**Problem description**
Among the entries below, find all lines that include "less" and copy them.

**Given information**
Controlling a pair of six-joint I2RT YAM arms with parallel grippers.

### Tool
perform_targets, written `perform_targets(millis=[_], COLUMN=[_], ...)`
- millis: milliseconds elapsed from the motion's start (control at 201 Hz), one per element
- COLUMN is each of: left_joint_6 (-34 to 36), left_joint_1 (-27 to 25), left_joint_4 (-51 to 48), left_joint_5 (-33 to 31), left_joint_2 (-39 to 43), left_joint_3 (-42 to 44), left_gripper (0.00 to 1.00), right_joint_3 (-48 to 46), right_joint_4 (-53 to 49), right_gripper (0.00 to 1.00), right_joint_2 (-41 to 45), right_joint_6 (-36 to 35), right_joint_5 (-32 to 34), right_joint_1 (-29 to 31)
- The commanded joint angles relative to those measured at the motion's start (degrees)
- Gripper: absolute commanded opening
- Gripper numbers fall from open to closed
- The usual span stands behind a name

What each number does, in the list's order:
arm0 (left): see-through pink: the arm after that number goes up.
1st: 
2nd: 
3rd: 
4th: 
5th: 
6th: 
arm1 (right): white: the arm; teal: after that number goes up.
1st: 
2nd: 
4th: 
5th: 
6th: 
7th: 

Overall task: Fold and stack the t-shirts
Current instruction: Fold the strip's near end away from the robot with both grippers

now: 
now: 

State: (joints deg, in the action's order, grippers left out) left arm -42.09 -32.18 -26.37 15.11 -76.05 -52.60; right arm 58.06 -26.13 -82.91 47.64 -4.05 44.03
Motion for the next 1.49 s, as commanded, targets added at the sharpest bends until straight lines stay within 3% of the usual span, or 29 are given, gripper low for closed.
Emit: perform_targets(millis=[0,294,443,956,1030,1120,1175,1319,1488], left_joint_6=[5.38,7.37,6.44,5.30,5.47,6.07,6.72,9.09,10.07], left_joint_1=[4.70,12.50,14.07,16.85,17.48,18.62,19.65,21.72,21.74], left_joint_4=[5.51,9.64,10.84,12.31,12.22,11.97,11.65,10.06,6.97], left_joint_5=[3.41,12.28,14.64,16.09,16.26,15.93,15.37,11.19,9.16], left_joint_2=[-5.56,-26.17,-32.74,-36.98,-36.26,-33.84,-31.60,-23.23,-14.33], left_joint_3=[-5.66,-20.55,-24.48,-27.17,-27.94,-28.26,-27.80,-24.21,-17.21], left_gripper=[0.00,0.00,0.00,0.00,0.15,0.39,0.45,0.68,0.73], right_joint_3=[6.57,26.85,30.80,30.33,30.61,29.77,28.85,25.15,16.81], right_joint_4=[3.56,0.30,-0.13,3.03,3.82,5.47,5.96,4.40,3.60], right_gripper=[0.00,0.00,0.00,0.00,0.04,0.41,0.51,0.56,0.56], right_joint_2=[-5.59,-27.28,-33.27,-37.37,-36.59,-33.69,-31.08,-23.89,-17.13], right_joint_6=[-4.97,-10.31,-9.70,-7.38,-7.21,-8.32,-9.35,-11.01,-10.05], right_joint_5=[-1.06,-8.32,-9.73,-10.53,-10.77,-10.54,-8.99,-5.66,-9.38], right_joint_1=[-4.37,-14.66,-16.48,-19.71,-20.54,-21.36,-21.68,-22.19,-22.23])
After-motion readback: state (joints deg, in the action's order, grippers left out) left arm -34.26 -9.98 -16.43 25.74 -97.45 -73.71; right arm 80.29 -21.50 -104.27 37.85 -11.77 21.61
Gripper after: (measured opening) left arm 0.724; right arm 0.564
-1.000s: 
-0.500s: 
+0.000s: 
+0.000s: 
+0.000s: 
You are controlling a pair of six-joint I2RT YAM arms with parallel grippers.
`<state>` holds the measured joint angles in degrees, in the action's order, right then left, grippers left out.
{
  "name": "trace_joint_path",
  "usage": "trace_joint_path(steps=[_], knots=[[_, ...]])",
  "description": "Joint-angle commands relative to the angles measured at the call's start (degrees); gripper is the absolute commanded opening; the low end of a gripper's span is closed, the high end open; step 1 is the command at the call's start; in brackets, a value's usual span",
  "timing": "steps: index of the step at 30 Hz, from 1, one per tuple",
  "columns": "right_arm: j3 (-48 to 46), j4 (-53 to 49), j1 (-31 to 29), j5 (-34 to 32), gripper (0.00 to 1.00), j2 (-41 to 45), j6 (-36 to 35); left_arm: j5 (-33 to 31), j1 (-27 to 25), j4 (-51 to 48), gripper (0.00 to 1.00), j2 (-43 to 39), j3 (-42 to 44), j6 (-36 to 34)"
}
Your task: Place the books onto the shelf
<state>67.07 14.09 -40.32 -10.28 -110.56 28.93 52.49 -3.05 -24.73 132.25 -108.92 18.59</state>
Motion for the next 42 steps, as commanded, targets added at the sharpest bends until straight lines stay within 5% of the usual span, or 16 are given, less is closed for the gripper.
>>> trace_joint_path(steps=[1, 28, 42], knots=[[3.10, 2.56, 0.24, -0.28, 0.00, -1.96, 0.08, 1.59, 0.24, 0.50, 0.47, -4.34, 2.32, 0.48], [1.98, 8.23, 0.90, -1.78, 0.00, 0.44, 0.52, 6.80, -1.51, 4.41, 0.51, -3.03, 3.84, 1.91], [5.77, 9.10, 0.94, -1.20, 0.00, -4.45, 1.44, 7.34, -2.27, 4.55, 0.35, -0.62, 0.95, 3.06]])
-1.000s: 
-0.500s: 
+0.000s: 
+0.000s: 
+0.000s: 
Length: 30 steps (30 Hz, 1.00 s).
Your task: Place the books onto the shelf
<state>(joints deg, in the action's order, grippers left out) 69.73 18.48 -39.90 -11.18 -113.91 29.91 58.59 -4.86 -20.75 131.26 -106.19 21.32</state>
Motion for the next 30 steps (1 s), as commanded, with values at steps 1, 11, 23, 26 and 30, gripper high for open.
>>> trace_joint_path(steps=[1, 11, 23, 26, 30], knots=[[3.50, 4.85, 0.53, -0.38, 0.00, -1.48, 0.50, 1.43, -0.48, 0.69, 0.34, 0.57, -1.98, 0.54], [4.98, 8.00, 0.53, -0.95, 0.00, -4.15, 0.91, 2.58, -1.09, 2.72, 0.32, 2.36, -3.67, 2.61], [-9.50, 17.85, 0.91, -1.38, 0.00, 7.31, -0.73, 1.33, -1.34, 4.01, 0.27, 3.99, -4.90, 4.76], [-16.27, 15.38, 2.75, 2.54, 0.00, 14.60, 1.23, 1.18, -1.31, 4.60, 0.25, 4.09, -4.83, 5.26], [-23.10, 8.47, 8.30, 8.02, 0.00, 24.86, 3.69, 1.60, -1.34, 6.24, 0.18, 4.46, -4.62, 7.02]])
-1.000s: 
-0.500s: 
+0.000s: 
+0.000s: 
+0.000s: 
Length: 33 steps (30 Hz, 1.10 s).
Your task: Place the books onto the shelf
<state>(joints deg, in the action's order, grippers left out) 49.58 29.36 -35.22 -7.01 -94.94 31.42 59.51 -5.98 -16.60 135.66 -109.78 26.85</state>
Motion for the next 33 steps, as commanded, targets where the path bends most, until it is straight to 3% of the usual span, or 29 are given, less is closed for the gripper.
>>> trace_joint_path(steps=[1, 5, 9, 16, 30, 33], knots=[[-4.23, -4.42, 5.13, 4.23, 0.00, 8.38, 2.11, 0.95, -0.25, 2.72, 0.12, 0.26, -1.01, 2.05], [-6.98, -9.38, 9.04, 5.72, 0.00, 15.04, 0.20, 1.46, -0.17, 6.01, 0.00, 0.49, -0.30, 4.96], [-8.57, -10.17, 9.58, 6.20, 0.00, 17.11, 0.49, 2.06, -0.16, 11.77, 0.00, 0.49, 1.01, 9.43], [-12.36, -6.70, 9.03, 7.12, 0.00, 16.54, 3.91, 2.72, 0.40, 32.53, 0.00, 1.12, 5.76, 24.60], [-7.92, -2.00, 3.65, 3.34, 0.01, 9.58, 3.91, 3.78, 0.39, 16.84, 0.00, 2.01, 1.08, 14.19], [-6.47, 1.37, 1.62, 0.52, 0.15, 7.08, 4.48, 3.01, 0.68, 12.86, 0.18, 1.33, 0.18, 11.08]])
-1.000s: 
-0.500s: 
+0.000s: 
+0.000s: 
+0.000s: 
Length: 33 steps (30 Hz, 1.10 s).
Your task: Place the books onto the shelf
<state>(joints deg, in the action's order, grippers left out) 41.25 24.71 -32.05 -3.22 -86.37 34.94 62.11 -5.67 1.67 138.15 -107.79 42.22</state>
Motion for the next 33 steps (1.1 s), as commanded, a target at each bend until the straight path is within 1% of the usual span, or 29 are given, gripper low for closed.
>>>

**Expected output**
Motion for the next 42 steps, as commanded, targets added at the sharpest bends until straight lines stay within 5% of the usual span, or 16 are given, less is closed for the gripper.
Motion for the next 33 steps, as commanded, targets where the path bends most, until it is straight to 3% of the usual span, or 29 are given, less is closed for the gripper.

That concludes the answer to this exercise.